AJ: As I was writing this book, I thought of it as my love song to the South. I wanted to tap in, at least a little, to the strong connections some southerners can feel for their roots. Folks in my family are fond of saying that “the South calls you home,” and on one level, I think Twisted Miracles is a story about that impulse.

LS: How important is setting to your stories?

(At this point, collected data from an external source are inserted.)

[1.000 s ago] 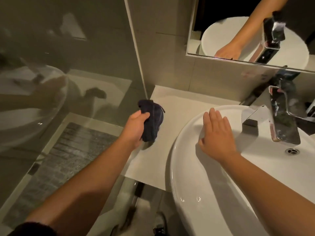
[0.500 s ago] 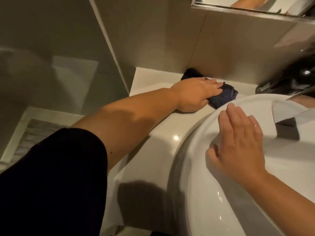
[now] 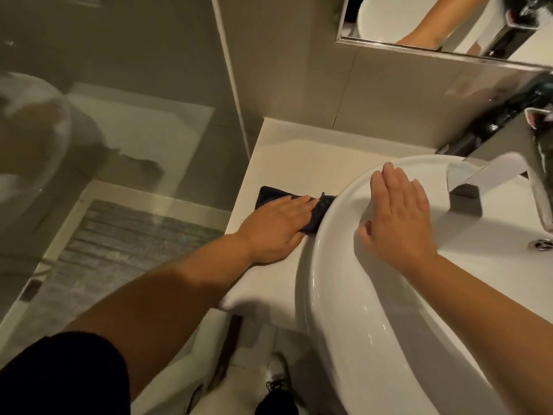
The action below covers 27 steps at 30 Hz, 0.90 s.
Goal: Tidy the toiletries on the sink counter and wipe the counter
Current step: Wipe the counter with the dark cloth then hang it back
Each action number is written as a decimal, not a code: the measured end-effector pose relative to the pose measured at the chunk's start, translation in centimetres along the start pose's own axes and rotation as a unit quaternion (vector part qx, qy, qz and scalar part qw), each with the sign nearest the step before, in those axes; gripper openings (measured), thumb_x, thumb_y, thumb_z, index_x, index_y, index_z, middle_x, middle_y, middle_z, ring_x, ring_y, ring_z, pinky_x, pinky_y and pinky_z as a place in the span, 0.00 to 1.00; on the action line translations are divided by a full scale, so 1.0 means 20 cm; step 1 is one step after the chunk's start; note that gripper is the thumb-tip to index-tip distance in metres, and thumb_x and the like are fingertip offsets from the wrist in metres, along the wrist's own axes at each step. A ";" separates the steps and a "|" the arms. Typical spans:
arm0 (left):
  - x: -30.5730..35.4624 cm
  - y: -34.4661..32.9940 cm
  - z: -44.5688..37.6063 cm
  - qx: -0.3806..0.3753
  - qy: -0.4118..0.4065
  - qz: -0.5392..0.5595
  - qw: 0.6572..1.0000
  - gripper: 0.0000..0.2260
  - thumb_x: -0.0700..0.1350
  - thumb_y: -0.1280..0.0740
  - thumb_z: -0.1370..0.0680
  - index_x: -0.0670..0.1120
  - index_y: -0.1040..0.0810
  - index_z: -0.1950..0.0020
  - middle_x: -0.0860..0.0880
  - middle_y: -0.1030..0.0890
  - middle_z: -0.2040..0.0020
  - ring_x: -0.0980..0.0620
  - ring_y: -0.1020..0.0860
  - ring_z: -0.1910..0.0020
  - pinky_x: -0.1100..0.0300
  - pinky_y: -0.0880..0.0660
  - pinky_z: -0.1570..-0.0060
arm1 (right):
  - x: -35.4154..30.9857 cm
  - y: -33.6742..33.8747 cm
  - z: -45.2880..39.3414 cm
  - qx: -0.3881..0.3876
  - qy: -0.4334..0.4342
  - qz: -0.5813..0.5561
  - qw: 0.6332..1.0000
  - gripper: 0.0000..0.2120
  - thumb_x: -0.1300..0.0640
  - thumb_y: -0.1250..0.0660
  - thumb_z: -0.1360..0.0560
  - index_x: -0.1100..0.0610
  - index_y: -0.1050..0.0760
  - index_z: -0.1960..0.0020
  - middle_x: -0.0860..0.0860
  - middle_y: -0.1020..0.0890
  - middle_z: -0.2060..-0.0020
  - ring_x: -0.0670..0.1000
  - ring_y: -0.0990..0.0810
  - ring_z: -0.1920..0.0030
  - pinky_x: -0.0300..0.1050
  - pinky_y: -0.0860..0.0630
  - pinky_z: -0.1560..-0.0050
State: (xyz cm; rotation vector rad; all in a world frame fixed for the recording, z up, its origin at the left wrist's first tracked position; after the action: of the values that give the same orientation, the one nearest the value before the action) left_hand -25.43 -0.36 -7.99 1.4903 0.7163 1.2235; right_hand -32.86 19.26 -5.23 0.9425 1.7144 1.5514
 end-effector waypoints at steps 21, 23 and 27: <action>1.00 -0.03 1.05 0.058 0.307 0.223 0.923 0.08 0.46 0.42 0.21 0.46 0.24 0.47 0.46 0.19 0.52 0.46 0.22 0.53 0.54 0.27 0.57 | -0.19 0.57 0.95 -0.203 -0.018 -0.379 0.903 0.11 0.50 0.38 0.23 0.51 0.19 0.49 0.48 0.16 0.48 0.47 0.19 0.53 0.47 0.23 0.47; 1.15 0.08 1.07 0.101 0.301 0.230 0.920 0.08 0.47 0.42 0.21 0.49 0.24 0.47 0.49 0.19 0.55 0.50 0.22 0.56 0.56 0.28 0.59 | -0.24 0.65 1.10 -0.283 -0.053 -0.472 0.833 0.14 0.44 0.40 0.24 0.50 0.19 0.54 0.48 0.15 0.58 0.46 0.18 0.62 0.48 0.19 0.55; 1.42 0.28 1.06 0.151 0.203 0.111 0.961 0.17 0.47 0.41 0.23 0.53 0.31 0.34 0.52 0.21 0.41 0.52 0.24 0.45 0.57 0.27 0.48 | -0.31 0.79 1.24 -0.392 -0.191 -0.663 0.609 0.23 0.37 0.41 0.24 0.54 0.22 0.44 0.58 0.16 0.53 0.53 0.17 0.60 0.46 0.21 0.62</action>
State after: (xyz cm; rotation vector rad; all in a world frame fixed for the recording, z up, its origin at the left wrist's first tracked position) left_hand 2.32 16.27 7.51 1.6160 1.0685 1.6796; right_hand -7.37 28.26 7.85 -0.4757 0.7223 0.7076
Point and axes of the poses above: each hand's wrist, its own z-axis away from the middle knuckle, its own y-axis out of the back of the hand, x = y × z, the point moved 4 cm from there along -z, towards the middle knuckle
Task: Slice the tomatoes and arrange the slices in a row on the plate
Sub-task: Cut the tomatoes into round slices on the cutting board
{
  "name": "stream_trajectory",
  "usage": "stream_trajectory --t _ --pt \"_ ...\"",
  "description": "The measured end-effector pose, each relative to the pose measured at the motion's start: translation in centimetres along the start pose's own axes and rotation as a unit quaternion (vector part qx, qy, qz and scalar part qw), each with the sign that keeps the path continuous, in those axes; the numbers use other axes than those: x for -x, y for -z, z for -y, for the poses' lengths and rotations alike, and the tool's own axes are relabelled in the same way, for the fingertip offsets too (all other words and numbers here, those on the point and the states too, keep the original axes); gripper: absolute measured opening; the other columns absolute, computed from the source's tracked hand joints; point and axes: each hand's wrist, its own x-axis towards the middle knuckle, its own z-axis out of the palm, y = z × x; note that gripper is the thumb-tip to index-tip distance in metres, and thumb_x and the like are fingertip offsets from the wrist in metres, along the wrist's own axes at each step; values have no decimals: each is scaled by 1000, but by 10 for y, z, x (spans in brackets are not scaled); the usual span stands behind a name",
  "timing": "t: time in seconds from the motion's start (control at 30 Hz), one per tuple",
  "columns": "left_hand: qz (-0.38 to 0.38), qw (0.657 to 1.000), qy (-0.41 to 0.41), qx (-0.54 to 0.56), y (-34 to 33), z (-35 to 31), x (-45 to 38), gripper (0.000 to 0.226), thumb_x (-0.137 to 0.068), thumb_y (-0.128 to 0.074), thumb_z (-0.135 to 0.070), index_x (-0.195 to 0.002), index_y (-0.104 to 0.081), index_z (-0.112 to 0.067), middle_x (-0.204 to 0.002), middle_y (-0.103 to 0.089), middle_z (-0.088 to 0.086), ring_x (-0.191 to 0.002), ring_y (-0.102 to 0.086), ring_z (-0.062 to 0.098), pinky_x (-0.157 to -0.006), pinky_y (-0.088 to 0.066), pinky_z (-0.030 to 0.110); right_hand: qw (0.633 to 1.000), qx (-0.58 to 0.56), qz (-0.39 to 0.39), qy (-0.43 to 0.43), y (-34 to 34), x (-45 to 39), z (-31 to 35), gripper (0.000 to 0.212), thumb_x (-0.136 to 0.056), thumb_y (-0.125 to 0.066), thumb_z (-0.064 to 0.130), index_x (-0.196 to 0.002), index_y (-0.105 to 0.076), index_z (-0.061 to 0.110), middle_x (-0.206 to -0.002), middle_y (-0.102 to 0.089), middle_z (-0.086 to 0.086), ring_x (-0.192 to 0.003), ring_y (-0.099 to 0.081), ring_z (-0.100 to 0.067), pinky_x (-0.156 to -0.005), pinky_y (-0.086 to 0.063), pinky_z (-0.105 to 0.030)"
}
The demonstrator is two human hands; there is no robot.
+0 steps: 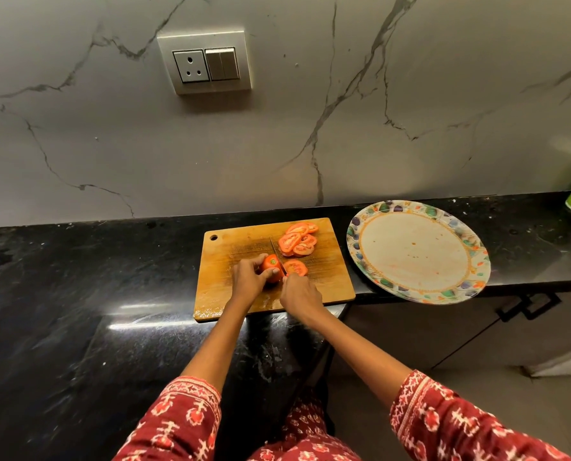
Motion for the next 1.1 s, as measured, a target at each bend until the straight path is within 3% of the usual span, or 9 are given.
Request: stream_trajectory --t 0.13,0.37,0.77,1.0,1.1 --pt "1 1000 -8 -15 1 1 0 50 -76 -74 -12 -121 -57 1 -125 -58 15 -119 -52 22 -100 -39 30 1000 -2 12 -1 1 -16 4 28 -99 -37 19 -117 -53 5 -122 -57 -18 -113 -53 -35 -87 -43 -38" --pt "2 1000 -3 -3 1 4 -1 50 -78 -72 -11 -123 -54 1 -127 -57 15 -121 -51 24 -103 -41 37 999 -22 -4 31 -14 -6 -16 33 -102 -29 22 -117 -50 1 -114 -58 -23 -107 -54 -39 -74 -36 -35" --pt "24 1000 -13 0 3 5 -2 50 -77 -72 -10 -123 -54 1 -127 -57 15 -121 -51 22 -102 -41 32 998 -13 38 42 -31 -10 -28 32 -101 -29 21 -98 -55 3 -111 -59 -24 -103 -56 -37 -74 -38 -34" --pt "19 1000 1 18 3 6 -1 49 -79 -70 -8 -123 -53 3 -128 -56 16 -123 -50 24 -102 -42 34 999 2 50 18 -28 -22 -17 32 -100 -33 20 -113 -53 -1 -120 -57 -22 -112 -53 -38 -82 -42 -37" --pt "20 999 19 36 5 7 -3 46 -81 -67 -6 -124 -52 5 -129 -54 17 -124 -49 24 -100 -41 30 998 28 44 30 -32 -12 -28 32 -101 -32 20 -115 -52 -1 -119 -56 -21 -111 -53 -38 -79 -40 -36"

AJ: What interests me most about setting is how it influences character. People are shaped by their homes, whether they love them or hate them, whether they have deep roots or shallow ones. Those connections with the land, with the community, even with the weather—they can have profound impacts on a person. It can be subtle, of course, but some of my favorite stories are those in which the setting plays a big role. For example, I think Delaney Diamond uses Atlanta beautifully in The Wrong Man—I love the way she weaves the culture of the city into her characters’ development. And Cherie Priest is a master of atmospheric settings. Whether her books are set in the swamps of Florida (Fathom) or the streets of Seattle (Bloodshot), she makes the geography sing in every line. In my own stories, I think of setting and character as very closely linked. I often find myself exploring how a person’s relationship with their roots influences their actions.

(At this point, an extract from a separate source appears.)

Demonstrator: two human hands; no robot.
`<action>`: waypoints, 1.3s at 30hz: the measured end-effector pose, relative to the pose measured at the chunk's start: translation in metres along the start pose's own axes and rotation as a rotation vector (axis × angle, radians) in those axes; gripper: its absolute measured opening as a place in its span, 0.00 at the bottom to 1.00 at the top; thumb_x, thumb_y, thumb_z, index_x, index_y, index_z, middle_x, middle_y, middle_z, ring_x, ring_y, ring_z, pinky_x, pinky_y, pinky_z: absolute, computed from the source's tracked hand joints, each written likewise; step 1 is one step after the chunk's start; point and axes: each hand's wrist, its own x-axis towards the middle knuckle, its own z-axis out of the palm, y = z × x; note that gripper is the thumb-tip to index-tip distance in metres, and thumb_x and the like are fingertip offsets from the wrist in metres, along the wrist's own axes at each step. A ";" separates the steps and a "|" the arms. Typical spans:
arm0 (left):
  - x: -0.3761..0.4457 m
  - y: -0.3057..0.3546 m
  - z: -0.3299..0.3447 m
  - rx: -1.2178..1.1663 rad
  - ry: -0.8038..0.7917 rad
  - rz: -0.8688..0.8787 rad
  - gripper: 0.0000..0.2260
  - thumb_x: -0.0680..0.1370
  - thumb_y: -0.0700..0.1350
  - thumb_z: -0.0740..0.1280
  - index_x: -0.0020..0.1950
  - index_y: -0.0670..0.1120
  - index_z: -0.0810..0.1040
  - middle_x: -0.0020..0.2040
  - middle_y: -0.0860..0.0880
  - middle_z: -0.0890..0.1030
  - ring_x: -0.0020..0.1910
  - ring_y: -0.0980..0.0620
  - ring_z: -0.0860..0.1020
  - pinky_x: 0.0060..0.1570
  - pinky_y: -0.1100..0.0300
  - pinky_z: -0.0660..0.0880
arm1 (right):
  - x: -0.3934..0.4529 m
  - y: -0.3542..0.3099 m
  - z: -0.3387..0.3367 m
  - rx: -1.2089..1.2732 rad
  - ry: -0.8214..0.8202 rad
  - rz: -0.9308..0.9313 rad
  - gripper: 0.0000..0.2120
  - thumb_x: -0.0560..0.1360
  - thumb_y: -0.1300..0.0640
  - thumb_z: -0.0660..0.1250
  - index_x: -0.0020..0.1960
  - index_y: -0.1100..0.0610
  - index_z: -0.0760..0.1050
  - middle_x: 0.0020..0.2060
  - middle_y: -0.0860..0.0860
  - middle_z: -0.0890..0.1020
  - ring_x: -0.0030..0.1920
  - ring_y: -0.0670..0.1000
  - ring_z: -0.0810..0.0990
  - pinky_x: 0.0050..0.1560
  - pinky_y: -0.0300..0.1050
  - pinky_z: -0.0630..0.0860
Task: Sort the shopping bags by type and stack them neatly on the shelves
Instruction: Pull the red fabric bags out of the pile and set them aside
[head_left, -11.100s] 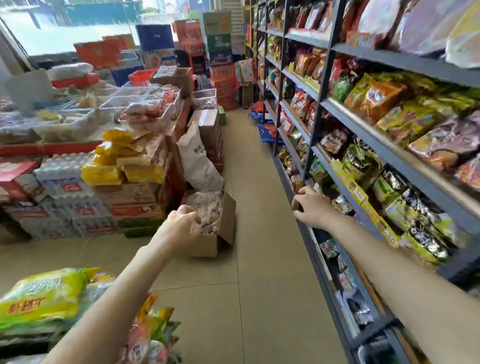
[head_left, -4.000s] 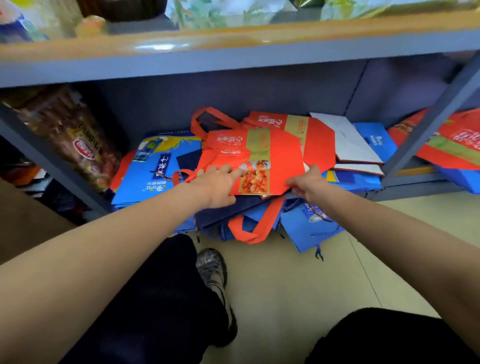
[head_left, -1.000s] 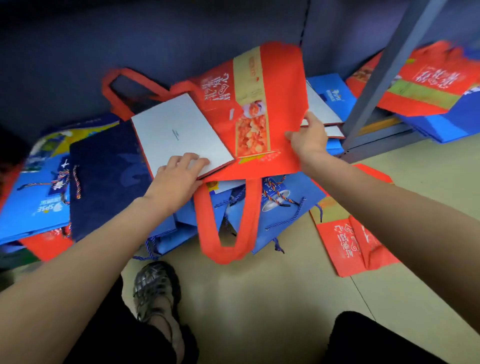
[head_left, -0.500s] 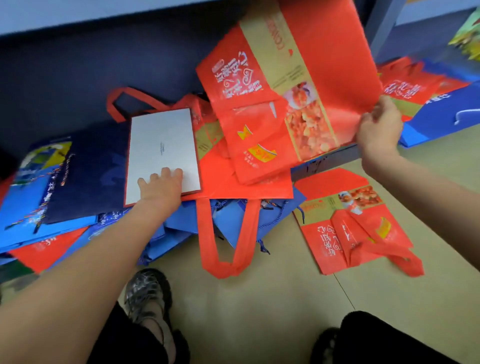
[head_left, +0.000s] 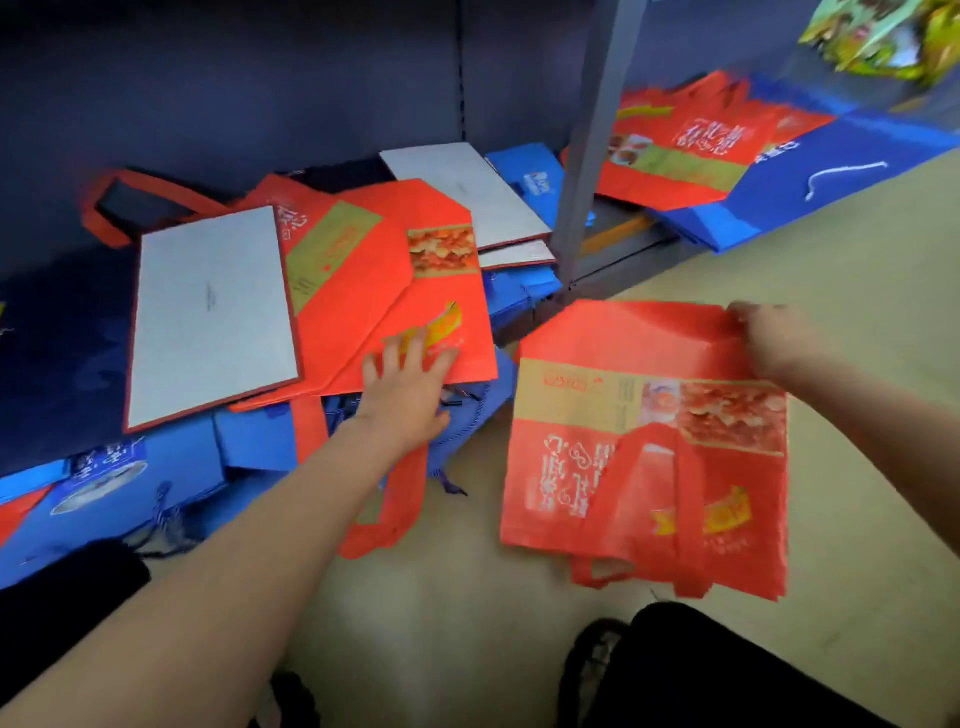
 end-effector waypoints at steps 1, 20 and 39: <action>0.001 -0.001 0.007 0.030 0.009 -0.002 0.35 0.73 0.51 0.67 0.76 0.54 0.53 0.76 0.44 0.49 0.74 0.40 0.52 0.68 0.44 0.56 | -0.001 0.011 0.009 -0.073 -0.028 0.005 0.21 0.75 0.69 0.56 0.66 0.58 0.70 0.56 0.67 0.77 0.56 0.66 0.76 0.54 0.54 0.75; 0.031 0.018 -0.015 -0.429 0.436 -0.020 0.16 0.81 0.49 0.56 0.53 0.41 0.79 0.43 0.34 0.81 0.43 0.34 0.80 0.43 0.44 0.73 | -0.031 -0.072 0.089 0.816 -0.597 0.045 0.24 0.80 0.48 0.58 0.73 0.54 0.60 0.70 0.56 0.67 0.67 0.59 0.69 0.59 0.49 0.69; -0.014 0.123 0.115 -0.490 -0.426 0.143 0.28 0.78 0.43 0.61 0.76 0.45 0.54 0.77 0.43 0.50 0.76 0.48 0.51 0.72 0.58 0.54 | -0.022 0.052 0.122 0.228 -0.120 0.411 0.19 0.75 0.66 0.60 0.66 0.62 0.65 0.59 0.66 0.75 0.61 0.65 0.74 0.58 0.55 0.71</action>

LS: Your professional background is in science. How does a biophysicist end up writing fantasy and not sci-fi?

AJ: Ha! Good question! I didn’t get to pick this genre. It picked me, and once it did, I couldn’t turn off the tap. Maybe there’s a sci-fi story in me somewhere, but it hasn’t poked its head out of my brain yet.

LS: If you could only read one writer for the rest of your life, who would it be and why?

AJ: Jane Austen. Her books are full of romance, which I love, and her stories are so packed with subtext and brilliant language, I don’t think I’d ever get bored.

LS: What is your opinion on the changes impacting the publishing industry (the ease and convenience in self-publishing and the e-reader) and what advice do you have for emerging authors?

AJ: Authors have so many ways to get our work in front of readers now, and I think that’s a great thing for authors AND readers. There are pros and cons to all of the paths, though, so it’s more important than ever for authors to research all the options and be careful and critical about our goals and decisions.

I don’t know if I can give advice, but I can offer my perspective: Every project has to take its own path, and there’s no one path that’s right for every project, much less for every author. Do your research and figure out which path is best for you and your work. Things are changing fast, so keep yourself informed, and be flexible with your goals.

Now that I think about, that’s the one piece of author advice I can feel comfortable giving: Be flexible with your goals. What you want (and what your work needs) is probably going to change, and that’s okay.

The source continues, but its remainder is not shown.